PremierAndrew wrote:How many of those 30+ first timers in the top 10 were super talented and amongst the elite in a different specialisation of pro cycling before turning their attention to climbing/GC?

Not to mention Thomas would almost certainly have had his first top 10 at the Giro last year were it not for his crash, and this is before even considering his role as a domestique the whole time.

Of course Thomas is suspicious, but the way this is being spun by some posters here is ridiculous.
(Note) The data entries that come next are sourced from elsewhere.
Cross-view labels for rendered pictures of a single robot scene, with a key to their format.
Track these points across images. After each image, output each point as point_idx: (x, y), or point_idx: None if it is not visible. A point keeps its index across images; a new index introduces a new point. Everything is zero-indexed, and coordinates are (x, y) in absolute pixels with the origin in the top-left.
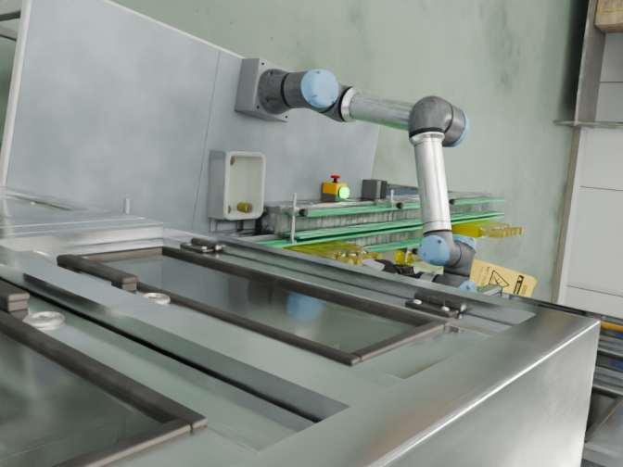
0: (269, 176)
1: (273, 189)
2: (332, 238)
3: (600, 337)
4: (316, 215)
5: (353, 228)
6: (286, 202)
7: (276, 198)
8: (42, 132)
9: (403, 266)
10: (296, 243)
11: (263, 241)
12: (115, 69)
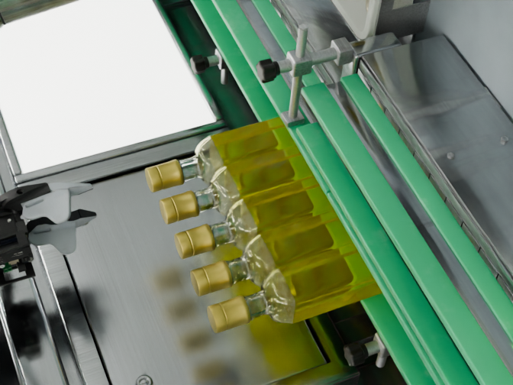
0: (490, 10)
1: (491, 52)
2: (354, 240)
3: None
4: (327, 134)
5: (443, 332)
6: (466, 101)
7: (493, 85)
8: None
9: (1, 237)
10: (289, 128)
11: (315, 76)
12: None
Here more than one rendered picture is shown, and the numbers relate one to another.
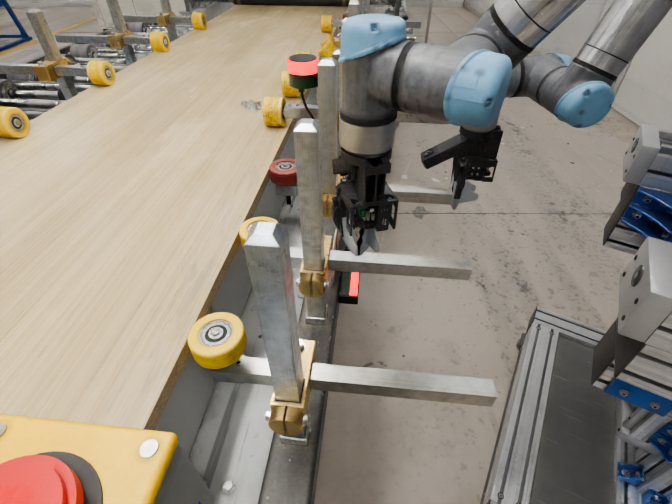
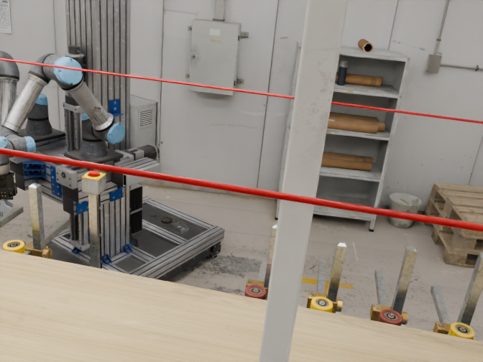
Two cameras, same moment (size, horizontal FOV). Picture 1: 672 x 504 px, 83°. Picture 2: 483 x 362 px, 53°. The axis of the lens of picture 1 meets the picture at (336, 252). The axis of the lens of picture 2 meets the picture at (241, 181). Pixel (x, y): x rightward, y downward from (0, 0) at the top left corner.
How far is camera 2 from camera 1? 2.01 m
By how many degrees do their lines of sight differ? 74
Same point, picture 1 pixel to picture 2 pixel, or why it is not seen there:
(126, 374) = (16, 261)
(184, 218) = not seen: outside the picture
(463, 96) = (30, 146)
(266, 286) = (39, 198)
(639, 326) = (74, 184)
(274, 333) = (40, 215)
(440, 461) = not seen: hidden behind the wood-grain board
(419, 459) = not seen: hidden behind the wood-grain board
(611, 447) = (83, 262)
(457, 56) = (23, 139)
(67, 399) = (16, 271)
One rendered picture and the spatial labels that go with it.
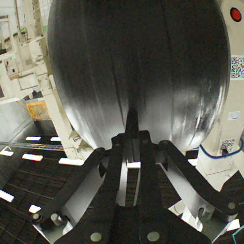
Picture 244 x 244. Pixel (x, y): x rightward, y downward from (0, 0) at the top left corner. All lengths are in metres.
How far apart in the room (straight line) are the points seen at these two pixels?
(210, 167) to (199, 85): 0.49
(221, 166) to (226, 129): 0.19
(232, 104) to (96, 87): 0.43
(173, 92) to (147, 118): 0.05
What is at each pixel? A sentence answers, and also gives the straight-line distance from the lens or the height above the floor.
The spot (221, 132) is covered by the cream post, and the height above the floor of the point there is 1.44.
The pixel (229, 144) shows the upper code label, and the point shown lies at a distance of 0.63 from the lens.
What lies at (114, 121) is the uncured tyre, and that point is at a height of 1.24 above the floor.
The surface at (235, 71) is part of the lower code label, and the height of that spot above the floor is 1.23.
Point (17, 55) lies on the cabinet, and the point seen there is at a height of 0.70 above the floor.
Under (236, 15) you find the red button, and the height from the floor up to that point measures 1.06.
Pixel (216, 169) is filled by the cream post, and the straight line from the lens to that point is 0.70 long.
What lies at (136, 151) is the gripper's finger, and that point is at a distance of 0.16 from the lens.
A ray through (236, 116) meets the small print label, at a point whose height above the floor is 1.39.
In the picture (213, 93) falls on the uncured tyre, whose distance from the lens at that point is 0.23.
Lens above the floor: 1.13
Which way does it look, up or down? 29 degrees up
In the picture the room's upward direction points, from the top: 169 degrees clockwise
His performance on PSM was way more surprising at the time than this Tour victory is now

There is actually a glaring factual inaccuracy in my analysis - while Thomas is the only one to have their first top 10 be a podium in the Tour, he isn't the only one to have their first top 10 be a GT win, as Rominger's 1992 Vuelta is his first top 10 too.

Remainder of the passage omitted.